== Segment start ==

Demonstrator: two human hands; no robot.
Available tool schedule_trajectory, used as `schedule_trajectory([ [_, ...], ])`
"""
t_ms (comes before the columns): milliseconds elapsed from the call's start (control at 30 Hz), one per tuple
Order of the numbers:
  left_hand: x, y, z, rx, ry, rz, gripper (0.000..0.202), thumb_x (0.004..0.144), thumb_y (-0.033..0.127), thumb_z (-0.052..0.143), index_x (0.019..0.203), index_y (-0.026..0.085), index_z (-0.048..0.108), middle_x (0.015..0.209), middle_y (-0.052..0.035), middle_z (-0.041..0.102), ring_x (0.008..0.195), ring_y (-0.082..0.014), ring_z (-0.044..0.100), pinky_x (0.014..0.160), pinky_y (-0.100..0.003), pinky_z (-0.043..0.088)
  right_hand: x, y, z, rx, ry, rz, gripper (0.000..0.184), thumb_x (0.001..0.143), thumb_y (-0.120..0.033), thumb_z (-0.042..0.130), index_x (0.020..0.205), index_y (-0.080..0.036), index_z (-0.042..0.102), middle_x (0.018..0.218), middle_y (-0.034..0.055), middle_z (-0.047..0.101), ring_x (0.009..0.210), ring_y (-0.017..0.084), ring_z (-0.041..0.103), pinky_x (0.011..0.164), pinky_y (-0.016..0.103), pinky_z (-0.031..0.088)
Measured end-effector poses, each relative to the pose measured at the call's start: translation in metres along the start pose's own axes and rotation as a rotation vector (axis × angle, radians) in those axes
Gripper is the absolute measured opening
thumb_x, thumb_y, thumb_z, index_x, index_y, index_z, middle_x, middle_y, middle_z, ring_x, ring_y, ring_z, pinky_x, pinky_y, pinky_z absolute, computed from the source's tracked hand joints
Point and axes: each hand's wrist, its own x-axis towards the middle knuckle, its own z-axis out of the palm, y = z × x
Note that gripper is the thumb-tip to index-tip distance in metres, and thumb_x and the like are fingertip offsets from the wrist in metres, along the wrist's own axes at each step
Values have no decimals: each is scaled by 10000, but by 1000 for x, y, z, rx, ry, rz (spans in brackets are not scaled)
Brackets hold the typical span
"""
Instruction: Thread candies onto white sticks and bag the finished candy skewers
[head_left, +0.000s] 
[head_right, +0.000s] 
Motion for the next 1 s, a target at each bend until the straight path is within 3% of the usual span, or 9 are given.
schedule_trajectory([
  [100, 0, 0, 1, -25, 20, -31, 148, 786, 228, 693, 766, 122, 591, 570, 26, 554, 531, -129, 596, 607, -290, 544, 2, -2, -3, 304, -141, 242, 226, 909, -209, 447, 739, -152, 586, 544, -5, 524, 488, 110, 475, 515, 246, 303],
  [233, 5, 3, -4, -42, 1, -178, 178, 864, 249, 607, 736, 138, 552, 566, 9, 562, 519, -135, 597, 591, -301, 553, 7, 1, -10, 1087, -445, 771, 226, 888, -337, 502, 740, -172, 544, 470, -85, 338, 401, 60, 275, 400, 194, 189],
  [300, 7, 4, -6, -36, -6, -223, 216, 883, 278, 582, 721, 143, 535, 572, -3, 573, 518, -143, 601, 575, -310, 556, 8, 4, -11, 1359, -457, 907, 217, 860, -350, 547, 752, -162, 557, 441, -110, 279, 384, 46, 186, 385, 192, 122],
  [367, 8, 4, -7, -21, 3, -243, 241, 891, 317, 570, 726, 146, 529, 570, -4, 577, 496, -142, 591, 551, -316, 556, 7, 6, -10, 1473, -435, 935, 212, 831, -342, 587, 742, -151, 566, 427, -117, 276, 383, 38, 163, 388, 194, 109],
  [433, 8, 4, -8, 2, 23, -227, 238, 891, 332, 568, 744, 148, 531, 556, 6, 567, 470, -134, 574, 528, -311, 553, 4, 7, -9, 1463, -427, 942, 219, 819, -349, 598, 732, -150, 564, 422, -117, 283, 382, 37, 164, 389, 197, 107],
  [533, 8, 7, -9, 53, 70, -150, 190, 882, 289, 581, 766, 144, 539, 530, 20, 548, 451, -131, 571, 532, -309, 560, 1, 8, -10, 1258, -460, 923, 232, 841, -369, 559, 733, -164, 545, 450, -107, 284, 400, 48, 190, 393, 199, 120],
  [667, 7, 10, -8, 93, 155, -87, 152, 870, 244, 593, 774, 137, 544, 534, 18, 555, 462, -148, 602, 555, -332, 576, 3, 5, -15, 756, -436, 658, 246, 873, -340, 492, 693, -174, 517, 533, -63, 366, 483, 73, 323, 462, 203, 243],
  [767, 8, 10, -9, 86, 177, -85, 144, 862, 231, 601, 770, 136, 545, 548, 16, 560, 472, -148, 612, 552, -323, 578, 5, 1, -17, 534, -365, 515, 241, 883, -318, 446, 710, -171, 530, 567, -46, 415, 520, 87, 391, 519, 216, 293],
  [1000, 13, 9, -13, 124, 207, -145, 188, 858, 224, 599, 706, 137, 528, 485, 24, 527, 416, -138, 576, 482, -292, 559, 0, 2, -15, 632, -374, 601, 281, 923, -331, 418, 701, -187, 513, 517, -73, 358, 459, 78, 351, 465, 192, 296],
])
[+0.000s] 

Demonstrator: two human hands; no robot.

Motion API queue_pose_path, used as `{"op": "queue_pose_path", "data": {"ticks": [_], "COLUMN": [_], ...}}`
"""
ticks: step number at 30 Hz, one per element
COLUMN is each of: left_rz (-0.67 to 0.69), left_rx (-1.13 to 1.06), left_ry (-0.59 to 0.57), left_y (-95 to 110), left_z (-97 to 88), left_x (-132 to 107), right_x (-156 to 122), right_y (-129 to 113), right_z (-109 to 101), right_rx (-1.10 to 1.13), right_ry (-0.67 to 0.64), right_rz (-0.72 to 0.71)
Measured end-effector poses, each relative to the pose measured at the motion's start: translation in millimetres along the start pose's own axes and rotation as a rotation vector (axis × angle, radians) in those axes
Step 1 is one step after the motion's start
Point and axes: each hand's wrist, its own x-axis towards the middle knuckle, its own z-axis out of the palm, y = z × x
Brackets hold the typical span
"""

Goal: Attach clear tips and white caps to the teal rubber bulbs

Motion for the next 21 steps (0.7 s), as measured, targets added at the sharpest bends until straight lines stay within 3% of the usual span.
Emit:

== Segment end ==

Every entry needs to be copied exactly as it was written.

→ Exercise answer:
Demonstrator: two human hands; no robot.
Available tool schedule_trajectory, used as `schedule_trajectory([ [_, ...], ])`
"""
t_ms (comes before the columns): milliseconds elapsed from the call's start (control at 30 Hz), one per tuple
Order of the numbers:
  left_hand: x, y, z, rx, ry, rz, gripper (0.000..0.202), thumb_x (0.004..0.144), thumb_y (-0.033..0.127), thumb_z (-0.052..0.143), index_x (0.019..0.203), index_y (-0.026..0.085), index_z (-0.048..0.108), middle_x (0.015..0.209), middle_y (-0.052..0.035), middle_z (-0.041..0.102), ring_x (0.008..0.195), ring_y (-0.082..0.014), ring_z (-0.044..0.100), pinky_x (0.014..0.160), pinky_y (-0.100..0.003), pinky_z (-0.043..0.088)
  right_hand: x, y, z, rx, ry, rz, gripper (0.000..0.184), thumb_x (0.001..0.143), thumb_y (-0.120..0.033), thumb_z (-0.042..0.130), index_x (0.020..0.205), index_y (-0.080..0.036), index_z (-0.042..0.102), middle_x (0.018..0.218), middle_y (-0.034..0.055), middle_z (-0.047..0.101), ring_x (0.009..0.210), ring_y (-0.017..0.084), ring_z (-0.041..0.103), pinky_x (0.011..0.164), pinky_y (-0.016..0.103), pinky_z (-0.031..0.088)
Measured end-effector poses, each relative to the pose measured at the call's start: translation in metres along the start pose's own axes and rotation as a rotation vector (axis × angle, radians) in those axes
Gripper is the absolute measured opening
thumb_x, thumb_y, thumb_z, index_x, index_y, index_z, middle_x, middle_y, middle_z, ring_x, ring_y, ring_z, pinky_x, pinky_y, pinky_z absolute, computed from the source's tracked hand joints
Point and axes: each hand's wrist, its own x-axis towards the middle knuckle, its own z-axis out of the palm, y = z × x
Note that gripper is the thumb-tip to index-tip distance in metres, and thumb_x and the like are fingertip offsets from the wrist in metres, along the wrist's own axes at each step
Values have no decimals: each is scaled by 10000, but by 1000 for x, y, z, rx, ry, rz (spans in brackets are not scaled)
Brackets hold the typical span
"""
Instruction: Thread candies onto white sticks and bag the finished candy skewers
[head_left, +0.000s] 
[head_right, +0.000s] 
Motion for the next 1 s, a target at each bend until the straight path is within 3% of the usual span, or 9 are given.
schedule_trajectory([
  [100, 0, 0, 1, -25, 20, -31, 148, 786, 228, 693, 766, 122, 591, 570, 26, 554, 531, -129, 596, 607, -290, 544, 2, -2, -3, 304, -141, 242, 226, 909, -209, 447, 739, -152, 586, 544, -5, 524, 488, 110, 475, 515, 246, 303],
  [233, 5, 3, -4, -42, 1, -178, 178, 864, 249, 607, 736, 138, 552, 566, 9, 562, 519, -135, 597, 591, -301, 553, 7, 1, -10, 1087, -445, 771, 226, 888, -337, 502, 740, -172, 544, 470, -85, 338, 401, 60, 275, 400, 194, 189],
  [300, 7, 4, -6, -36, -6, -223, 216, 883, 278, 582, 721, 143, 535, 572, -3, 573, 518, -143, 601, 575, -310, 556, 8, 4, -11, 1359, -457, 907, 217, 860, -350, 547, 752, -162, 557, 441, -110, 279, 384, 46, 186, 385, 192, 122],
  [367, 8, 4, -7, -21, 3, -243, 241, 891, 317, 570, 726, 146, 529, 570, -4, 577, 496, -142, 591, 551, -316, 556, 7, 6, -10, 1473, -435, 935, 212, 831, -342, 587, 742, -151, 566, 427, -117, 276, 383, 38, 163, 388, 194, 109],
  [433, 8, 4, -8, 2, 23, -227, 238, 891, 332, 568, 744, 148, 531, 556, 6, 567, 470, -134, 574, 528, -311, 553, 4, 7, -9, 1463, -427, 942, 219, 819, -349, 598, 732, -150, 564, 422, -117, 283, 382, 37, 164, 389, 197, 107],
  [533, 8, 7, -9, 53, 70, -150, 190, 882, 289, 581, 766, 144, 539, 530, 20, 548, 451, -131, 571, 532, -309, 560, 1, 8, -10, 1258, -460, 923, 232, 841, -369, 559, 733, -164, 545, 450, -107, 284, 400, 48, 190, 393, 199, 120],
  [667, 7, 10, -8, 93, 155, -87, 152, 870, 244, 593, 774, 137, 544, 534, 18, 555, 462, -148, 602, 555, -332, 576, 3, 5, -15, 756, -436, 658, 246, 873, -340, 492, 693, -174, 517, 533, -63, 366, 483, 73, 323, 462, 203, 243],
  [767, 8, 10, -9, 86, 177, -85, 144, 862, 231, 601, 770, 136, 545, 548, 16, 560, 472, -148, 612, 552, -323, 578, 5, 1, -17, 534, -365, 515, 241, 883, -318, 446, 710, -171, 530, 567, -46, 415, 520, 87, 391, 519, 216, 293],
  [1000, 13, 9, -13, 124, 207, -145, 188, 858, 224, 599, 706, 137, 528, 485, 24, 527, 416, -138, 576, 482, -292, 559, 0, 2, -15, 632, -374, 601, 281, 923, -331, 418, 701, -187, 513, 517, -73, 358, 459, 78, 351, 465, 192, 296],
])
[+0.000s] 

Demonstrator: two human hands; no robot.

Motion API queue_pose_path, used as `{"op": "queue_pose_path", "data": {"ticks": [_], "COLUMN": [_], ...}}`
"""
ticks: step number at 30 Hz, one per element
COLUMN is each of: left_rz (-0.67 to 0.69), left_rx (-1.13 to 1.06), left_ry (-0.59 to 0.57), left_y (-95 to 110), left_z (-97 to 88), left_x (-132 to 107), right_x (-156 to 122), right_y (-129 to 113), right_z (-109 to 101), right_rx (-1.10 to 1.13), right_ry (-0.67 to 0.64), right_rz (-0.72 to 0.71)
Measured end-effector poses, each relative to the pose measured at the motion's start: translation in millimetres along the start pose's own axes and rotation as a rotation vector (axis × angle, radians) in those axes
Step 1 is one step after the motion's start
Point and axes: each hand's wrist, its own x-axis towards the middle knuckle, its own z-axis out of the palm, y = z × x
Brackets hold the typical span
"""

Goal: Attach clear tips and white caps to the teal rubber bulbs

Motion for the next 21 steps (0.7 s), as measured, targets added at the sharpest bends until straight lines stay within 3% of the usual span.
Emit:

No further output is expected for this exercise.